What is expected:
Which lines in the entries below contain the string "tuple"? Show each of them in full.

Data for this task:
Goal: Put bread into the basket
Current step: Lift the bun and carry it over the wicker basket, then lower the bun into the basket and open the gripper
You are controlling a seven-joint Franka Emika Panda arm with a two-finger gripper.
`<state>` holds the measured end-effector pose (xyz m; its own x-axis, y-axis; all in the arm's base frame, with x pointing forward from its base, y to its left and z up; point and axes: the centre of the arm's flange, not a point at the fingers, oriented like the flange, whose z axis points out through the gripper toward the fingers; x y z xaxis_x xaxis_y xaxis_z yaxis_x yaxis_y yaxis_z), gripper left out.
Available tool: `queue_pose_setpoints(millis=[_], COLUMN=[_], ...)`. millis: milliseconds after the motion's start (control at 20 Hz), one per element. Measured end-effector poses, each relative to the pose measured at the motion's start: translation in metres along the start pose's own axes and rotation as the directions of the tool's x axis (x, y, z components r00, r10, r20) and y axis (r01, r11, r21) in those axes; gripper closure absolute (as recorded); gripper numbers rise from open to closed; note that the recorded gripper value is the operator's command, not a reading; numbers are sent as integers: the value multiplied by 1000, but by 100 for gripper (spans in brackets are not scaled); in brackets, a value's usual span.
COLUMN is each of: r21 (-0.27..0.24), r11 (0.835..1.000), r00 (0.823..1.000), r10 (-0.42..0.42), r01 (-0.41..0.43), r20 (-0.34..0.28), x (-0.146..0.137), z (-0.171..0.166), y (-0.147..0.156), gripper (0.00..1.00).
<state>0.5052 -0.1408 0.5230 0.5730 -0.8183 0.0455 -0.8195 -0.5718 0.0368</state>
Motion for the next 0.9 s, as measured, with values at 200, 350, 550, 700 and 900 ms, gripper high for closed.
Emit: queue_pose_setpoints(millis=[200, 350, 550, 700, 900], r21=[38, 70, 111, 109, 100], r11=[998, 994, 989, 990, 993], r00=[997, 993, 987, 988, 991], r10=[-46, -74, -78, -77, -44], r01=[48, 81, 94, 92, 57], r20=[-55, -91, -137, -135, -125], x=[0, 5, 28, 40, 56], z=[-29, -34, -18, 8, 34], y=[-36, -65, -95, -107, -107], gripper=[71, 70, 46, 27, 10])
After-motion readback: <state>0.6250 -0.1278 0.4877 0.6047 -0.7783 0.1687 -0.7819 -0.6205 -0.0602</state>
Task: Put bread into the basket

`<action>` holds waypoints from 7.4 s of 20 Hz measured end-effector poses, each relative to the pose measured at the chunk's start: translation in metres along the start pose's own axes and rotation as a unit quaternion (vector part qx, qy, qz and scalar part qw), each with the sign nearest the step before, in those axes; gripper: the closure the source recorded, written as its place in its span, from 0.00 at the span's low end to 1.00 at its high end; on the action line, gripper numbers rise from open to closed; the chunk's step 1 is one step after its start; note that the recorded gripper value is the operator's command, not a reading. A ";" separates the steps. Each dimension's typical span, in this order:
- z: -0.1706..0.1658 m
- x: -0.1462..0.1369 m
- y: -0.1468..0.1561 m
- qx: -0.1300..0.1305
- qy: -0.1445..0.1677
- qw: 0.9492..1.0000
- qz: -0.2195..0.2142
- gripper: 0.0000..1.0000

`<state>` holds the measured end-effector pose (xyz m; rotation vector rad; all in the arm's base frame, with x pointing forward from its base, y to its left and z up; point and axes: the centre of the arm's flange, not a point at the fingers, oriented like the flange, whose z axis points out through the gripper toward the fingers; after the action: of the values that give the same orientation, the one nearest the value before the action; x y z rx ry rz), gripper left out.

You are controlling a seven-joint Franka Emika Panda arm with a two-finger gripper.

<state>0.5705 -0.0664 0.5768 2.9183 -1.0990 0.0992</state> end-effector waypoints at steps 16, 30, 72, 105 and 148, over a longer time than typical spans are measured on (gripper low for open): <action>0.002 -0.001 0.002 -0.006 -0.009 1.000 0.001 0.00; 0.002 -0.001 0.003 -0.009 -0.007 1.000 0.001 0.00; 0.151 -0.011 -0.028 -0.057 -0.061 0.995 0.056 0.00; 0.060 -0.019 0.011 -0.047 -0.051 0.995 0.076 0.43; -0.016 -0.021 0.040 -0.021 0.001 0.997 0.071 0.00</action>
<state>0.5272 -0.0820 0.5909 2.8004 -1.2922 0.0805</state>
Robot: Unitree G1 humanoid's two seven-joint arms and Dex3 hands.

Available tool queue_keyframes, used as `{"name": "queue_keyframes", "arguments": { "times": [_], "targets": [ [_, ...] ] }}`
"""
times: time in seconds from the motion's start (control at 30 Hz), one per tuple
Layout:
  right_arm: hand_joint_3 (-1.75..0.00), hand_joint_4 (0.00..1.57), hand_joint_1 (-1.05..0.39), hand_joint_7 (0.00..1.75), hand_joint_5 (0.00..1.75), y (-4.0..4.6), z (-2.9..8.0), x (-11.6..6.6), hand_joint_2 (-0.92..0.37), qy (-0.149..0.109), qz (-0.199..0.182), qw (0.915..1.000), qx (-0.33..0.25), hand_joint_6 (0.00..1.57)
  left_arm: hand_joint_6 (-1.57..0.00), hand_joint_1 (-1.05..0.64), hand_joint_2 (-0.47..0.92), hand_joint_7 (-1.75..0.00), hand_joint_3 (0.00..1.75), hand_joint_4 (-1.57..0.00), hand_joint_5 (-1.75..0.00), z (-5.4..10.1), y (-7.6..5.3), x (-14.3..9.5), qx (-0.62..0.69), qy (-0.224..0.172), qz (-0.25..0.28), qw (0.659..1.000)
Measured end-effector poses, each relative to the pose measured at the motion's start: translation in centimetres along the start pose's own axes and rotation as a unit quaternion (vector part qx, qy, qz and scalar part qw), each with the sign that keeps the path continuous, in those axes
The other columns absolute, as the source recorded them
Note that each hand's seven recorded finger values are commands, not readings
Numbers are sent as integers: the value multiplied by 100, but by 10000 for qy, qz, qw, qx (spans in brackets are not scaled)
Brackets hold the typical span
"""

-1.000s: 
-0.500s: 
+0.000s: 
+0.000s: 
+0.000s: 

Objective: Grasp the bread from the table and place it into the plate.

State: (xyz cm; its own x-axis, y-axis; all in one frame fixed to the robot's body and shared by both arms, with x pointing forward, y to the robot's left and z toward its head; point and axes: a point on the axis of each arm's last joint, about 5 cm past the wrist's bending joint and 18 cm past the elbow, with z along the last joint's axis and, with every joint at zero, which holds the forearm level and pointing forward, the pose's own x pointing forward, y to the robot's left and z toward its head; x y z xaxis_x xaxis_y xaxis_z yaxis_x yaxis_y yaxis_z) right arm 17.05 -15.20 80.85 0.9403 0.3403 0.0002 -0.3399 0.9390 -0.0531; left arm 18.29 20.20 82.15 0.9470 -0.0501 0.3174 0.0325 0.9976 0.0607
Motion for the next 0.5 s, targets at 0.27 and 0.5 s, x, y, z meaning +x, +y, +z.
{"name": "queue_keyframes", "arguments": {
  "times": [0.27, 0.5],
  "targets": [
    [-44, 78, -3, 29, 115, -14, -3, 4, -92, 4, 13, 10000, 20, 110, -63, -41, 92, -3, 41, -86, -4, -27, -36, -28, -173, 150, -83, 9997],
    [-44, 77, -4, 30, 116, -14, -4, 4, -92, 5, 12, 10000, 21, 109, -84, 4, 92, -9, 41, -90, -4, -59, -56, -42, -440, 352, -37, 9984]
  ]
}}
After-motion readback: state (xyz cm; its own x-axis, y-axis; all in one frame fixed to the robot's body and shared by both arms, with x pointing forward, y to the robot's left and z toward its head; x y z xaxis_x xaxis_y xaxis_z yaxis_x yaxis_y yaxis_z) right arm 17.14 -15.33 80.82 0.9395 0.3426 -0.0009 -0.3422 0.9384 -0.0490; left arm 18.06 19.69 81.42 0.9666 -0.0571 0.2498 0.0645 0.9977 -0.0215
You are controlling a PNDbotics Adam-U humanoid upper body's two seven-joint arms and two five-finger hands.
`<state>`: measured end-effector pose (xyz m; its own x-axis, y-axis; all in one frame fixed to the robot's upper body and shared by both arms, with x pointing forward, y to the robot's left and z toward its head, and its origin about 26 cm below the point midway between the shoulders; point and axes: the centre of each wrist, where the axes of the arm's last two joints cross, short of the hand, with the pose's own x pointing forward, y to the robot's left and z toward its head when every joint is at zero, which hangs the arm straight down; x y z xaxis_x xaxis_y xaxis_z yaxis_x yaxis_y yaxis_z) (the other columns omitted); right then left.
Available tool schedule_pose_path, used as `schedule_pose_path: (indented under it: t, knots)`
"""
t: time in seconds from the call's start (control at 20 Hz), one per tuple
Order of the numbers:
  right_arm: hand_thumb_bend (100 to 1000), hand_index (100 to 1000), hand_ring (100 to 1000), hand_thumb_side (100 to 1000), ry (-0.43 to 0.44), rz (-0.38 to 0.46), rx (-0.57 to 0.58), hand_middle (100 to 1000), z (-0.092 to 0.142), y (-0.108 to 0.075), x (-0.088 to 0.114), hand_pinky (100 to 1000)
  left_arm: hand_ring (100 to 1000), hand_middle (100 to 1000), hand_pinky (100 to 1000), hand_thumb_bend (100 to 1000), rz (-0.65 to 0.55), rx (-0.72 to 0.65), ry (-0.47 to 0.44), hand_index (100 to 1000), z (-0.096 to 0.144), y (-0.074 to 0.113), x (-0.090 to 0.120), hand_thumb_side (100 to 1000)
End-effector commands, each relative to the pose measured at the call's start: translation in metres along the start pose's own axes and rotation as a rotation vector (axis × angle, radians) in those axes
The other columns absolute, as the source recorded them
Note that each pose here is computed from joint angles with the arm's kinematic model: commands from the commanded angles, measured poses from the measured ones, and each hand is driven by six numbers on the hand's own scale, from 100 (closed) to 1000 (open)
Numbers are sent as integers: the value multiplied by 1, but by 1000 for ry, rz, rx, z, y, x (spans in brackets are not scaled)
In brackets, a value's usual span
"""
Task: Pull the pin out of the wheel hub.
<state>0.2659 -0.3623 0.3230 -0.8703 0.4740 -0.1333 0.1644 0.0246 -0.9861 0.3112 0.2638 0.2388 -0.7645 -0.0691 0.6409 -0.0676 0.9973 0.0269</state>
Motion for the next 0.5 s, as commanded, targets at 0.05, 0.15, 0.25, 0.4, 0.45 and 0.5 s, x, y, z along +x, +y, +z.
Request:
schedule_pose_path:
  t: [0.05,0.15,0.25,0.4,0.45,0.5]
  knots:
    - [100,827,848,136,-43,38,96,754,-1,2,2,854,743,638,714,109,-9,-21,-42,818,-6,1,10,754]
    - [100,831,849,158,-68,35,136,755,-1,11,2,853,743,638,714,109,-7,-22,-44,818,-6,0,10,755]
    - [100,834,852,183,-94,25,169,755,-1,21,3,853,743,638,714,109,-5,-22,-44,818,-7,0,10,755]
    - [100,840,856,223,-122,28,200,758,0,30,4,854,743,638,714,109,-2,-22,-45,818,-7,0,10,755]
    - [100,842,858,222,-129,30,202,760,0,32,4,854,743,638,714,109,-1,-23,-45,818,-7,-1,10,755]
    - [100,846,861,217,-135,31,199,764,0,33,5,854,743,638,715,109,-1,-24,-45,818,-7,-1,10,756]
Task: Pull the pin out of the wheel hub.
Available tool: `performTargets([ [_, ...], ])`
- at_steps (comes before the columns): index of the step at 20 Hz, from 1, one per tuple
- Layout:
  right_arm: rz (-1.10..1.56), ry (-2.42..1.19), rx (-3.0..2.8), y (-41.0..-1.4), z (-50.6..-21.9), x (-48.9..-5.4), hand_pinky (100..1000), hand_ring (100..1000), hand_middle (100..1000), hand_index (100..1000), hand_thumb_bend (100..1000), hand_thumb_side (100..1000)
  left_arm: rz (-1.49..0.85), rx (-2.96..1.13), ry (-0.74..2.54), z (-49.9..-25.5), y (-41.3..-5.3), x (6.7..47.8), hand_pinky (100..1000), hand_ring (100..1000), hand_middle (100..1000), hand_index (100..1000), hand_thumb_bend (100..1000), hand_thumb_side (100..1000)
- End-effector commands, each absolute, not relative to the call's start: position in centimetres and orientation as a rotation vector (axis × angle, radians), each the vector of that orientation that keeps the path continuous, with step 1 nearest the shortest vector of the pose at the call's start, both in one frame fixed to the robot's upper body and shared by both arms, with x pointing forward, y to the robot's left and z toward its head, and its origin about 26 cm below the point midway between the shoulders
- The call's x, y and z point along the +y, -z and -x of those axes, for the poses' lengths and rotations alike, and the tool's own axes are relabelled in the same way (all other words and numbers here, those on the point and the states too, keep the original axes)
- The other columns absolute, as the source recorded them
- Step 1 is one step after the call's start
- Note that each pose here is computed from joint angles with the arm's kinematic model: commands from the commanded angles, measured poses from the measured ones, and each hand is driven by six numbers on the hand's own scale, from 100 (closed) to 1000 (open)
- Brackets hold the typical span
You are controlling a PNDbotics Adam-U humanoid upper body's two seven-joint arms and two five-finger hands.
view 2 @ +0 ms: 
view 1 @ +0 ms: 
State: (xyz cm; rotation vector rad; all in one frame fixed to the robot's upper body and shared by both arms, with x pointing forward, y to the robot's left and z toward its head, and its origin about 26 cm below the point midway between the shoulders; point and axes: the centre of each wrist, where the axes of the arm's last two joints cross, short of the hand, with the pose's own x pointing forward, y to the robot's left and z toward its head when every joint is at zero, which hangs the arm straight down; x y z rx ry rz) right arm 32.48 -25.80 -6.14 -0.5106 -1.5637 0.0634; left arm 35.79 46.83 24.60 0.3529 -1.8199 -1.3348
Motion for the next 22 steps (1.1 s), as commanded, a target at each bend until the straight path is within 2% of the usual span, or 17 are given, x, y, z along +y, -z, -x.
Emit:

Solution below:
times: time in seconds from the motion's start (control at 30 Hz), one per tuple
t: time in seconds from the call's start (control at 20 Hz), one per tuple
- at_steps (comes before the columns): index of the step at 20 Hz, from 1, one per tuple

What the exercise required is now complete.